● PROVIDED RECORDS

——

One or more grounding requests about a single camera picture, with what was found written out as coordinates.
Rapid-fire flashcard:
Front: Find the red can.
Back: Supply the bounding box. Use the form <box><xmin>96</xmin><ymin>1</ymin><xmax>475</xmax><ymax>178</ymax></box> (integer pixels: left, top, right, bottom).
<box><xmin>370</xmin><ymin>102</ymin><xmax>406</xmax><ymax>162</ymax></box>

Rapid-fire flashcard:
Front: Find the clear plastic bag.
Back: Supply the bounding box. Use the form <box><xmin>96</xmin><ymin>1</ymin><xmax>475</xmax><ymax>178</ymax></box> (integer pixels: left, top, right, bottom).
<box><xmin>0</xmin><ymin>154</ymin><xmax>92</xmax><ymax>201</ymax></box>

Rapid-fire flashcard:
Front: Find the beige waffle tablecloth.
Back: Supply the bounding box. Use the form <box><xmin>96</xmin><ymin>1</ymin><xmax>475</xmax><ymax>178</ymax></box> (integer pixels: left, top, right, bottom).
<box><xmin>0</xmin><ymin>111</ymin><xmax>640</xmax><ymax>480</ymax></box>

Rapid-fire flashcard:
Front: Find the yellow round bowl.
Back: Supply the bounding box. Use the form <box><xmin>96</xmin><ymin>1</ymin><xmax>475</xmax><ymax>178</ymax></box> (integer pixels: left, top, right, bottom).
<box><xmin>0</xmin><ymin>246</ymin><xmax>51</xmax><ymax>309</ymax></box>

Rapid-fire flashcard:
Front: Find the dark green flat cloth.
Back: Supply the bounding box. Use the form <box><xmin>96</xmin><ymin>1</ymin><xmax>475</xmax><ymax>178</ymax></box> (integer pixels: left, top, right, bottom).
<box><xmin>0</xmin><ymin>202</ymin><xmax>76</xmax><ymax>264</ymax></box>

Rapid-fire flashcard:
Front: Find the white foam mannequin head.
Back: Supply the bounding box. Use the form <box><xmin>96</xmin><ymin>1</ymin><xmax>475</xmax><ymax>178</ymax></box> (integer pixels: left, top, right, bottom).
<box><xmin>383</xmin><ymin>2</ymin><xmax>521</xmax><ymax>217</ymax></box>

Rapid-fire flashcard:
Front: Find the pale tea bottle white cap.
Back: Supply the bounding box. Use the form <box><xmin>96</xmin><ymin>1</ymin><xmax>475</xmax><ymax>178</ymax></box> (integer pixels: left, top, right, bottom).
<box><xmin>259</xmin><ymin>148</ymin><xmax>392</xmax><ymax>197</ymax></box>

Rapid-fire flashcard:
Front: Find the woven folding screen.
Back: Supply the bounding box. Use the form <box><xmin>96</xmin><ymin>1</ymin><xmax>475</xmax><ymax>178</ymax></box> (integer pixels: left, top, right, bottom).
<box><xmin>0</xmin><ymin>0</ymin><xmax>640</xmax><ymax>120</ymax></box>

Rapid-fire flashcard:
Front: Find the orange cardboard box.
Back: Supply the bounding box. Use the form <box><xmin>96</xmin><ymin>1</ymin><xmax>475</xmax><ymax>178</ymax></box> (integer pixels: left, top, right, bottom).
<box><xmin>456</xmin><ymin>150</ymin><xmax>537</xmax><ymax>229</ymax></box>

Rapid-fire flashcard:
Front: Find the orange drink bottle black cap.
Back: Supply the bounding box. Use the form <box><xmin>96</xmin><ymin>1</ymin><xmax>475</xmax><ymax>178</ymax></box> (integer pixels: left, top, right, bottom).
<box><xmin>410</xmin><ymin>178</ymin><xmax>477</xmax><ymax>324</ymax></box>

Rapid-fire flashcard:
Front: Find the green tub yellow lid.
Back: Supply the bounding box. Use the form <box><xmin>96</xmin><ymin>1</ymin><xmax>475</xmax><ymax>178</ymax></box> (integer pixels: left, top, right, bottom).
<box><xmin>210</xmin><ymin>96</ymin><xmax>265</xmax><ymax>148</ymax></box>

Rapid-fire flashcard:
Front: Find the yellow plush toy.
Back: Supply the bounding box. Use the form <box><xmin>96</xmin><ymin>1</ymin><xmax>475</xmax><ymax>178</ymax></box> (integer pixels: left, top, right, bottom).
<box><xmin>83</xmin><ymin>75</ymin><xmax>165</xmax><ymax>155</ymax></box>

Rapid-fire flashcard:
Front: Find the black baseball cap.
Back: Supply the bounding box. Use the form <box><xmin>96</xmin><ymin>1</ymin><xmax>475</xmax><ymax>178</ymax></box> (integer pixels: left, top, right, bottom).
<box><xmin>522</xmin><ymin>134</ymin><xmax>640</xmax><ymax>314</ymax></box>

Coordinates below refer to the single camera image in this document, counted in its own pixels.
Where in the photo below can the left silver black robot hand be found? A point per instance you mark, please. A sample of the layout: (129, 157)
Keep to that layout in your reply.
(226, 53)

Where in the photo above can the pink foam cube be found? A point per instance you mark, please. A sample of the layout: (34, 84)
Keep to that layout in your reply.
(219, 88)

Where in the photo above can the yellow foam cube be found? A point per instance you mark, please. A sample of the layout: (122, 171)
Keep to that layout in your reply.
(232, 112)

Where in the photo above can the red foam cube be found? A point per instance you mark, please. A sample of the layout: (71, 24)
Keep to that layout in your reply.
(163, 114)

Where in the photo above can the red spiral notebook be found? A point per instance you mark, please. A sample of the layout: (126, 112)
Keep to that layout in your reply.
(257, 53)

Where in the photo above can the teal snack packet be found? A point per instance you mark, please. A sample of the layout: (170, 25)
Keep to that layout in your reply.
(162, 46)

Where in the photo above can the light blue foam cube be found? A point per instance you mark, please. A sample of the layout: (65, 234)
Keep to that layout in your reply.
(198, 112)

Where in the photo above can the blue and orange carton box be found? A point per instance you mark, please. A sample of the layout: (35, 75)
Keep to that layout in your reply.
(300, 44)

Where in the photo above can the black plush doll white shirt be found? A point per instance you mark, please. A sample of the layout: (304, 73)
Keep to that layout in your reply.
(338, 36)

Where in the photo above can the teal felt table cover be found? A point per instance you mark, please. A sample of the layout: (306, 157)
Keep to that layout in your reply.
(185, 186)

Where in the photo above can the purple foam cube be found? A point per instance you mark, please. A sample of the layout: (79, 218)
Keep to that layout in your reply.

——

Using the records above, copy each line that contains "plush".

● ANSWER TO THE EXERCISE
Front: Find the yellow plush toy.
Where in the photo above can the black plush doll white shirt be found? A point per instance you mark, please. A sample of the layout: (304, 73)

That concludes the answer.